A quantification represents a way of establishing the context for a specific section or sections of a text input. For example, a topic used associate specific terms with a context. A topic represents the main point of the text input, and has a starting and an ending point. In some cases, the start and end point match the length of the text; in most cases, they do not. They can be determined any number of ways; the topic is normally an object (object length is variable) and requires a measurement that determines its importance before it can be used by the system as a topic. Then, the endpoint of the topic needs to be considered. In an exemplary method, the endpoint is found by looking for an extant use of the same start point as an endpoint and extending it to the end of the sentence or paragraph it occurs in. Once the further expansion has been determined, the expansion interval assignment 111 may be equivalent to a sentence or a paragraph as well as a quantification interval that may represent any section of the document to be extracted. For instance, an implementation requires that the text extraction contain the extraction target “Siberian”. It may also specify that the topic be used to expand the extraction target. Then, the topic interval for “dog” is used to perform the extraction. In another example, it may be that any object that is related to the topic “dog” is used, causing the entire topical interval to be used, containing any object including “Siberian”.
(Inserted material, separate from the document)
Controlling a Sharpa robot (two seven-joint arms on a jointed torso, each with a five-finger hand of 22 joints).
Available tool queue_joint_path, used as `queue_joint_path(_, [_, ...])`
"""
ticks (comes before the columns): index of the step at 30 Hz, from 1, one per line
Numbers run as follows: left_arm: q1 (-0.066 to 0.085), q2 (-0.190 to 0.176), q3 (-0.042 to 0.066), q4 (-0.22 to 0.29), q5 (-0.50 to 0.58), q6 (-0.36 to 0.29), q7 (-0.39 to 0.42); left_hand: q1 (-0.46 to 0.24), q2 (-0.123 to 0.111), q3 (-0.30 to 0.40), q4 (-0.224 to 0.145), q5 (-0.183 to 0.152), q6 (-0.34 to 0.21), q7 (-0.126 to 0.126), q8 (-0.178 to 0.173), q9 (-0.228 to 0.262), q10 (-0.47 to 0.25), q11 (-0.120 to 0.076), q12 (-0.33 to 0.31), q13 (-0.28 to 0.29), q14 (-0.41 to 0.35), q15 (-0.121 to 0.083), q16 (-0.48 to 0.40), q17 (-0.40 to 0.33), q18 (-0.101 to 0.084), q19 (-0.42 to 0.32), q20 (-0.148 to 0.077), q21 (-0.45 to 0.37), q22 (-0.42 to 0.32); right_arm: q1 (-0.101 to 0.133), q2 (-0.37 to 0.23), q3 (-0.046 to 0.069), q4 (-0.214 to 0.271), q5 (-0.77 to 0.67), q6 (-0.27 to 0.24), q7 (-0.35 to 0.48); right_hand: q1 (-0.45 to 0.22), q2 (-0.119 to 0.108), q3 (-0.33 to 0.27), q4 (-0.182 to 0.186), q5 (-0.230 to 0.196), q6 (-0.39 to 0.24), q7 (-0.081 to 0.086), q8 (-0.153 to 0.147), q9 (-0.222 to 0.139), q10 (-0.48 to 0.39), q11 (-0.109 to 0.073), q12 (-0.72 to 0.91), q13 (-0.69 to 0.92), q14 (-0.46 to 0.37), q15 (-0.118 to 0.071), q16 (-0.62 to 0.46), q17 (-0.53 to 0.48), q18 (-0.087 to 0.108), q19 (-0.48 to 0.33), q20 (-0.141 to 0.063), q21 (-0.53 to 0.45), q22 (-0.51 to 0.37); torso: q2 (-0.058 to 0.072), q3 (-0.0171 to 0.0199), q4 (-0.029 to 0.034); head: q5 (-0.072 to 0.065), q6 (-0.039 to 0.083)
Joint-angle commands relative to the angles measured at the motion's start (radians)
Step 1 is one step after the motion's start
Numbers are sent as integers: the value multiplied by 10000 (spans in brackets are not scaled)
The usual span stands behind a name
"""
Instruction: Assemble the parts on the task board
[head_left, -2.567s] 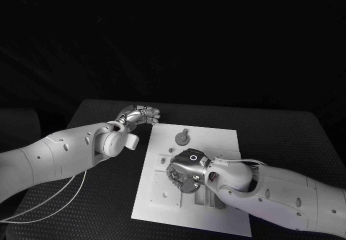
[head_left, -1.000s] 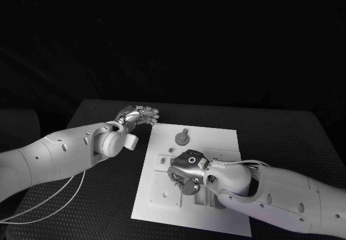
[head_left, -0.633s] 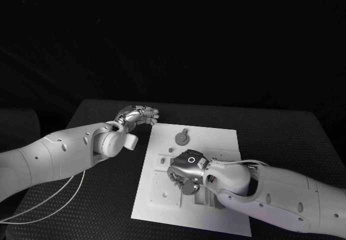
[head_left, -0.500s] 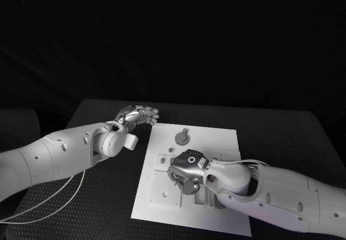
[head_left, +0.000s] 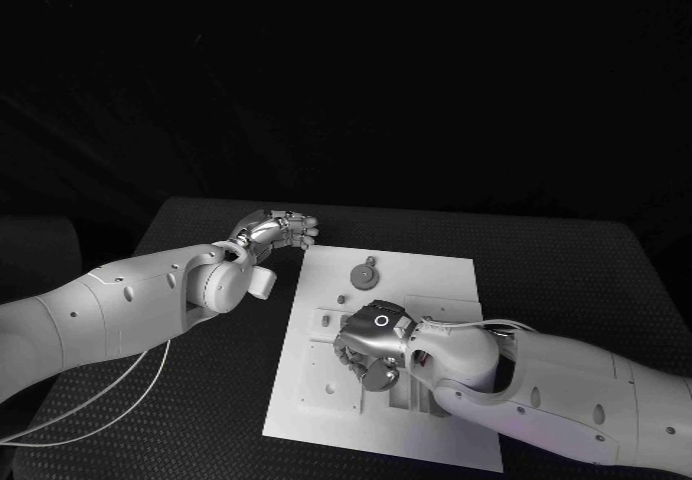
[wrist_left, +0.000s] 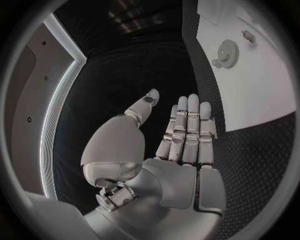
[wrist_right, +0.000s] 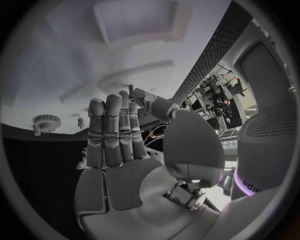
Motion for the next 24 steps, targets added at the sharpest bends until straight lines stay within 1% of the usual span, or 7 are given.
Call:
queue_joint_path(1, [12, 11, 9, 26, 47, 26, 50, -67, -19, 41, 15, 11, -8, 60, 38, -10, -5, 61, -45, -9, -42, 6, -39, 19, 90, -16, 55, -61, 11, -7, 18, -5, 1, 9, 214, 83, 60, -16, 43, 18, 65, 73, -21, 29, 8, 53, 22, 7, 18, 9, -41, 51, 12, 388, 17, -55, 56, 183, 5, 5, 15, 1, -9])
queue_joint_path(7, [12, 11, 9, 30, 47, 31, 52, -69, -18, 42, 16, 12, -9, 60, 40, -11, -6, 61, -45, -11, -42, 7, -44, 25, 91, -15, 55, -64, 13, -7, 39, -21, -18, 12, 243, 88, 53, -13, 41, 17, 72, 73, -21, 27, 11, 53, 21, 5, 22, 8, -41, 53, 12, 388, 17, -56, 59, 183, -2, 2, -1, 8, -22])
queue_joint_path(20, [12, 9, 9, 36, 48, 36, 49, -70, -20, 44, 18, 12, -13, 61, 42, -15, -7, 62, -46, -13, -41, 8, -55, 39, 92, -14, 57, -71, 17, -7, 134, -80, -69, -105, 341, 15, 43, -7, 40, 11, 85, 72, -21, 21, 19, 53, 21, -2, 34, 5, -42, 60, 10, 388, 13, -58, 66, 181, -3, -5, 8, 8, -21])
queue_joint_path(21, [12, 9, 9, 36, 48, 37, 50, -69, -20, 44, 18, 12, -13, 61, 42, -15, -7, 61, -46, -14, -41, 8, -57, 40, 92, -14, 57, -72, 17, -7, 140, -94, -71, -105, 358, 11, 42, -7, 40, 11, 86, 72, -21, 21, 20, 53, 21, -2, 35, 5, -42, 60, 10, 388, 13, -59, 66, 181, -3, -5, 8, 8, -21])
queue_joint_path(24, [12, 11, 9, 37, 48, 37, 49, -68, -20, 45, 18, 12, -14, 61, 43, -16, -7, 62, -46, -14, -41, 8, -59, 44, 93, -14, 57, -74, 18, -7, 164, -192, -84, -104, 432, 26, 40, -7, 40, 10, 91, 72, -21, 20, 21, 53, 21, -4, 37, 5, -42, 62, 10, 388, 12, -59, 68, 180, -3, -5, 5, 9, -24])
Once the full extent of the extraction has been assigned, then the text extraction is completed and can be returned to the user or calling function 112. This may be in the form of a list of words, as would be required for an automated search function, in a variety of orders, such as grouping based on like ranges so that all the variations within a group are visible to the user or calling function. It may also have an expansion interval and this would return a sentence, paragraph, or multiple paragraphs or sections of a document. An implementation may include an extraction target “Siberian husky” but would like to see the sentences that occurred within the input that contained the extraction target, which is equal to a sentence expansion interval. A sample document might be “There are several different northern breeds. They include many sled-dog breeds related to the Samoyed, including the Alaskan and Siberian Husky. The most popular northern breed in the United States, the Siberian Husky is a striking breed coming in a variety of fur colors and eye colors including a beautiful blue.”. The extraction then would include the two sentences: “They include many sled-dog breeds related to the Samoyed, including the Alaskan and Siberian Husky.” and “The most popular northern breed in the United States, the Siberian Husky is a striking breed coming in a variety of fur colors and eye colors including a beautiful blue”. Note that the returned data may be presented to a user, via a display, or other man-machine interface, or the returned data may be provided to another program application that uses the returned data as input for further processing.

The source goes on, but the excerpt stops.